Obama's approval rating down amid NSA scandal; Snowden defends himself

WASHINGTON - A new poll suggests U.S. President Barack Obama is feeling the heat for a handful of scandals dogging his administration, troubling news for the White House as the man who sparked the biggest ongoing controversy tries to defend himself.

The CNN/ORC International survey, released Monday, finds that Obama's approval rating has fallen eight points to 45 per cent, the lowest level in more than 18 months. A slim majority of respondents also said they found Obama untrustworthy for the first time in his presidency.

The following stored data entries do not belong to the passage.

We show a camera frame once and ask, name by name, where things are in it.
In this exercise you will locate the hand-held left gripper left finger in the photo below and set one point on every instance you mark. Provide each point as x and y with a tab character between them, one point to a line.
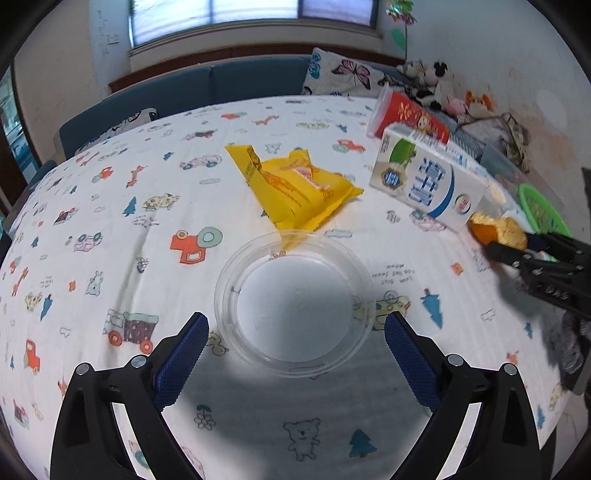
182	364

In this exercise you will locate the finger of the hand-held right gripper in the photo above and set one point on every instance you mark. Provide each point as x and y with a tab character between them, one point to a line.
531	272
561	247

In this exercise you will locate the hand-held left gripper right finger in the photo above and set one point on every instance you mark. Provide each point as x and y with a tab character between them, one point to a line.
411	364

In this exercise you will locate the green plastic basket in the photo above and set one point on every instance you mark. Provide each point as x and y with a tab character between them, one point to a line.
554	221

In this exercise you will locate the orange yellow food scrap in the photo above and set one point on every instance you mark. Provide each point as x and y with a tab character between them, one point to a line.
501	230

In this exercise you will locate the clear round plastic lid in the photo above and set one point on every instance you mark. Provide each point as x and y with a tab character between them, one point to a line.
295	304

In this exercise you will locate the small sealed pudding cup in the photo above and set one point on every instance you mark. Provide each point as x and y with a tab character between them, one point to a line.
495	194

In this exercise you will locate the beige patterned cloth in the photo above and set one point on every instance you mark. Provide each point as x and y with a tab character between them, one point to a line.
517	138

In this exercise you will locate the clear plastic storage bin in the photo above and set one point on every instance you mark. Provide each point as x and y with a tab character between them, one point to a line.
503	161

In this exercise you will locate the white blue milk carton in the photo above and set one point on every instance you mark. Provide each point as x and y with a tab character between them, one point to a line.
429	180

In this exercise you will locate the orange fox plush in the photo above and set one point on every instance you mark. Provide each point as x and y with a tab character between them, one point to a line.
478	101

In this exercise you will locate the pink plush toy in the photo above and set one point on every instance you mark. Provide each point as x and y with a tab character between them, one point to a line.
455	106

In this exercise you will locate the white cartoon printed tablecloth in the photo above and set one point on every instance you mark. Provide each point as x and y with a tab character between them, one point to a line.
138	207

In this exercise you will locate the black white cow plush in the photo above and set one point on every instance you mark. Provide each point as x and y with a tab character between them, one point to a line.
434	74

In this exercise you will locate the red printed paper cup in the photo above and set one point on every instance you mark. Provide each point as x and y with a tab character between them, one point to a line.
406	115

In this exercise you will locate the yellow snack wrapper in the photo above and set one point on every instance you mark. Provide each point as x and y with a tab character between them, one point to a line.
295	184

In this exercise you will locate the white patterned cushion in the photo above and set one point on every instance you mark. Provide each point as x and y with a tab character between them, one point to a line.
134	120

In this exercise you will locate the colourful pinwheel toy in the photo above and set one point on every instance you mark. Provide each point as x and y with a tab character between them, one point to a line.
399	11

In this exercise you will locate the butterfly print pillow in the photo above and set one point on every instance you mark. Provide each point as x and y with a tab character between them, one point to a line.
341	74

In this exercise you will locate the blue sofa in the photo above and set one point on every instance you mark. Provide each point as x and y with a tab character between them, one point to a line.
231	78

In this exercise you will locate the window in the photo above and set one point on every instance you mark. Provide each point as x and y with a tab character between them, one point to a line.
184	18

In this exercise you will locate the white wall switch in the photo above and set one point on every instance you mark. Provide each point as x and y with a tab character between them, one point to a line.
113	39

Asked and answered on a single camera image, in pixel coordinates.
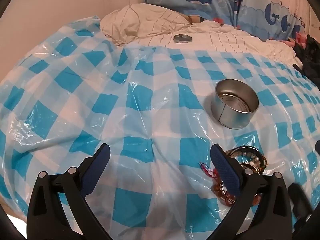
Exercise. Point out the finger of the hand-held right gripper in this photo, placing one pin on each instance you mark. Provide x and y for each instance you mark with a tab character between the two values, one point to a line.
300	200

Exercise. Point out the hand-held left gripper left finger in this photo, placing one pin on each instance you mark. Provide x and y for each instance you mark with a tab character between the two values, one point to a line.
96	170

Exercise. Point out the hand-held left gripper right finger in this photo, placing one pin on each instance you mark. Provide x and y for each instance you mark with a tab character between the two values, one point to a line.
225	170

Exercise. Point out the round metal tin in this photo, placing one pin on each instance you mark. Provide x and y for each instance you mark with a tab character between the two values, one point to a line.
225	115

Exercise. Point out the blue checkered plastic sheet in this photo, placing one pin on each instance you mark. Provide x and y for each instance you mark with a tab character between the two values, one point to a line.
140	120

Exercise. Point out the white pleated quilt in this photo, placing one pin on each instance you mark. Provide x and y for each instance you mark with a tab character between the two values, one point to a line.
225	40

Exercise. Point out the round metal tin lid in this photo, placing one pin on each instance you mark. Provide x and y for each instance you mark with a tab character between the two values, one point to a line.
182	39

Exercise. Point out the dark cloth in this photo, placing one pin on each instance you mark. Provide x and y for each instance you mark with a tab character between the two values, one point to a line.
310	60

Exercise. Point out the pink cloth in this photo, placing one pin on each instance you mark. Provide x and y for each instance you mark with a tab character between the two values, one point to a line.
297	39

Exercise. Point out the brown black small object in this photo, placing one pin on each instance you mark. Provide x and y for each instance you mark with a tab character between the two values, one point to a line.
196	19

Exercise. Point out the white striped pillow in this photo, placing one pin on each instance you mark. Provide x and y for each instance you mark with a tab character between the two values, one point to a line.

Among people under 30, African-Americans and independents, the poll shows a 17 percentage point drop in support for the president.

The survey, conducted after news broke about the National Security Agency's counter-terrorism surveillance practices, was released as former government employee Edward Snowden answered questions about his decision to leak details of the far-reaching email and phone-log monitoring programs to the media.

"I did not reveal any U.S. operations against legitimate military targets," Snowden said in a live chat on the website of Britain's The Guardian newspaper.

"I pointed out where the NSA has hacked civilian infrastructure such as universities, hospitals and private businesses because it is dangerous. These nakedly, aggressively criminal acts are wrong no matter the target."

He assailed congressional leaders — and former vice-president Dick Cheney — for calling him a traitor.

"Being called a traitor by Dick Cheney is the highest honour you can give an American, and the more panicked talk we hear from people like him ... the better off we all are," said Snowden, thought to still be in hiding in Hong Kong.

"This is a man who gave us the warrantless wiretapping scheme as a kind of atrocity warm-up on the way to deceitfully engineering a conflict that has killed over 4,400 and maimed nearly 32,000 Americans, as well as leaving over 100,000 Iraqis dead."

Snowden said he won't be silenced.

"The U.S. government is not going to be able to cover this up by jailing or murdering me," he said, adding he will not return to his native land voluntarily since the government has "immediately and predictably destroyed any possibility of a fair trial at home."

The surveillance scandal is just one among several plaguing the Obama administration in recent weeks. But until the NSA leaks, Obama's approval ratings remained relatively steady despite news that the IRS had targeted Tea Party non-profit organizations and the U.S. Justice Department had seized the phone records of journalists while investigating national security leaks.

"The drop in Obama's support is fuelled by a dramatic 17-point decline over the past month among people under 30, who, along with black Americans, had been the most loyal part of the Obama coalition," Keating Holland, CNN's polling director, said in a news release.

"It is clear that revelations about NSA surveillance programs have damaged Obama's standing with the public, although older controversies like the IRS matter may have begun to take their toll as well."

Since the NSA story broke, 50 per cent of Americans do not think the president is "honest and trustworthy," according to the CNN poll, while 49 per cent do. That's the biggest show of distrust in the president since he won the White House in 2008.

The survey also found that even though most Americans support the surveillance programs if they're focused on Internet communications with those living abroad, 62 per cent said they felt the government has become so "large and powerful that it poses an immediate threat to the rights and freedoms of ordinary citizens."

Sixty-one per cent gave Obama a thumbs-down in terms of how he's handling surveillance; only 52 per cent disapproved of George W. Bush's surveillance practices.